Retype the following records exactly and exclude the pictures.

□ □ □ □

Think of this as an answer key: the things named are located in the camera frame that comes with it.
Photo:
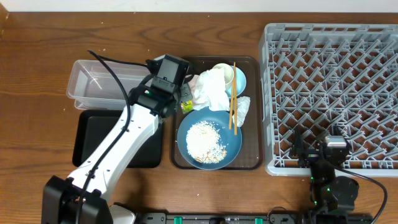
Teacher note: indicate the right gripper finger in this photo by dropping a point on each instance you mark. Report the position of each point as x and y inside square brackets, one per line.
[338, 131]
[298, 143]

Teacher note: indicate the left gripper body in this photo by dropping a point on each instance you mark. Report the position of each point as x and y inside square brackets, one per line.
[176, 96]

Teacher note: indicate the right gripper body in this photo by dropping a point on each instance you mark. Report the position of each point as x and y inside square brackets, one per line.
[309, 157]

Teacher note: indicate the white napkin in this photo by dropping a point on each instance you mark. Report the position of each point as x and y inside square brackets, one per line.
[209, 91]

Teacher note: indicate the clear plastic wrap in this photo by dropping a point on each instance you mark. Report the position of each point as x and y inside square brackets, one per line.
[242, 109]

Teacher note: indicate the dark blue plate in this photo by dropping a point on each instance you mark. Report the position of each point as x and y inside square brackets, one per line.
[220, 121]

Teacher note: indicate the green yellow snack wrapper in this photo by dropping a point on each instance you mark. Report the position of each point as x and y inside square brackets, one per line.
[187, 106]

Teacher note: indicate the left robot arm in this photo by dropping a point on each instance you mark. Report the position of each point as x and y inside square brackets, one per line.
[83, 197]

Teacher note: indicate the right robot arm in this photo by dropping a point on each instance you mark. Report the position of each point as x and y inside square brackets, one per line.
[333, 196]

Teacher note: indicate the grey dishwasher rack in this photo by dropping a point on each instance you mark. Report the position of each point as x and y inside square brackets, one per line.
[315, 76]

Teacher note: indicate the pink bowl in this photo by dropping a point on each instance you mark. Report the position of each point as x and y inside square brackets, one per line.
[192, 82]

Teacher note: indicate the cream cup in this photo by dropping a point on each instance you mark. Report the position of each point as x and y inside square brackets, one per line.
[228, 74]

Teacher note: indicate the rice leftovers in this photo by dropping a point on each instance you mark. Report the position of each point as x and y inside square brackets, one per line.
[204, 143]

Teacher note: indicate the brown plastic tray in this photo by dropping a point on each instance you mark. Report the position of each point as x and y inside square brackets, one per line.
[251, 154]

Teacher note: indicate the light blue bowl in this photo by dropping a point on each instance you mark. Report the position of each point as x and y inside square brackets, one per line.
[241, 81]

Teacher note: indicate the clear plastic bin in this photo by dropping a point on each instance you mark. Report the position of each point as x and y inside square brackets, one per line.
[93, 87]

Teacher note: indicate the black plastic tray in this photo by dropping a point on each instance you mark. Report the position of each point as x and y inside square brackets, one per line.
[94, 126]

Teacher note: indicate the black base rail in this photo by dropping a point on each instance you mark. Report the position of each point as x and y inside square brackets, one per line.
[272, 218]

□ □ □ □

**Solution to this task:**
Think of this as an answer key: the things named are located in the camera frame that comes with it.
Photo:
Teacher note: indicate the right gripper finger in this photo by dropping a point on each instance you mark. Report the position of each point as x and y inside square brackets, one per line.
[338, 131]
[298, 143]

Teacher note: indicate the left gripper body in this photo by dropping a point on each instance you mark. Report the position of each point as x and y inside square brackets, one per line.
[176, 96]

Teacher note: indicate the right gripper body in this photo by dropping a point on each instance you mark. Report the position of each point as x and y inside square brackets, one per line.
[309, 157]

Teacher note: indicate the white napkin in this photo by dropping a point on each instance you mark. Report the position of each point as x and y inside square brackets, one per line.
[209, 91]

Teacher note: indicate the clear plastic wrap in this photo by dropping a point on each instance you mark. Report the position of each point as x and y inside square brackets, one per line.
[242, 109]

Teacher note: indicate the dark blue plate in this photo by dropping a point on each instance you mark. Report the position of each point as x and y inside square brackets, one per line.
[220, 121]

Teacher note: indicate the green yellow snack wrapper in this photo by dropping a point on each instance you mark. Report the position of each point as x and y inside square brackets, one per line.
[187, 106]

Teacher note: indicate the left robot arm in this photo by dropping a point on each instance you mark. Report the position of each point as x and y inside square brackets, one per line.
[83, 197]

Teacher note: indicate the right robot arm in this photo by dropping a point on each instance you mark. Report the position of each point as x and y inside square brackets, one per line.
[333, 196]

Teacher note: indicate the grey dishwasher rack in this photo by dropping a point on each instance you mark. Report the position of each point as x and y inside square brackets, one per line.
[315, 76]

Teacher note: indicate the pink bowl in this photo by dropping a point on each instance you mark. Report the position of each point as x and y inside square brackets, one per line.
[192, 82]

Teacher note: indicate the cream cup in this photo by dropping a point on each instance you mark. Report the position of each point as x and y inside square brackets, one per line.
[228, 74]

Teacher note: indicate the rice leftovers in this photo by dropping a point on each instance you mark. Report the position of each point as x and y inside square brackets, one per line.
[204, 143]

Teacher note: indicate the brown plastic tray in this photo by dropping a point on each instance you mark. Report the position of each point as x and y inside square brackets, one per line.
[251, 154]

Teacher note: indicate the light blue bowl in this photo by dropping a point on each instance you mark. Report the position of each point as x and y inside square brackets, one per line.
[241, 81]

Teacher note: indicate the clear plastic bin in this photo by dropping a point on each instance you mark. Report the position of each point as x and y inside square brackets, one per line.
[93, 87]

Teacher note: indicate the black plastic tray in this photo by dropping a point on each instance you mark. Report the position of each point as x and y inside square brackets, one per line.
[94, 126]

Teacher note: indicate the black base rail in this photo by dropping a point on each instance you mark. Report the position of each point as x and y inside square brackets, one per line.
[272, 218]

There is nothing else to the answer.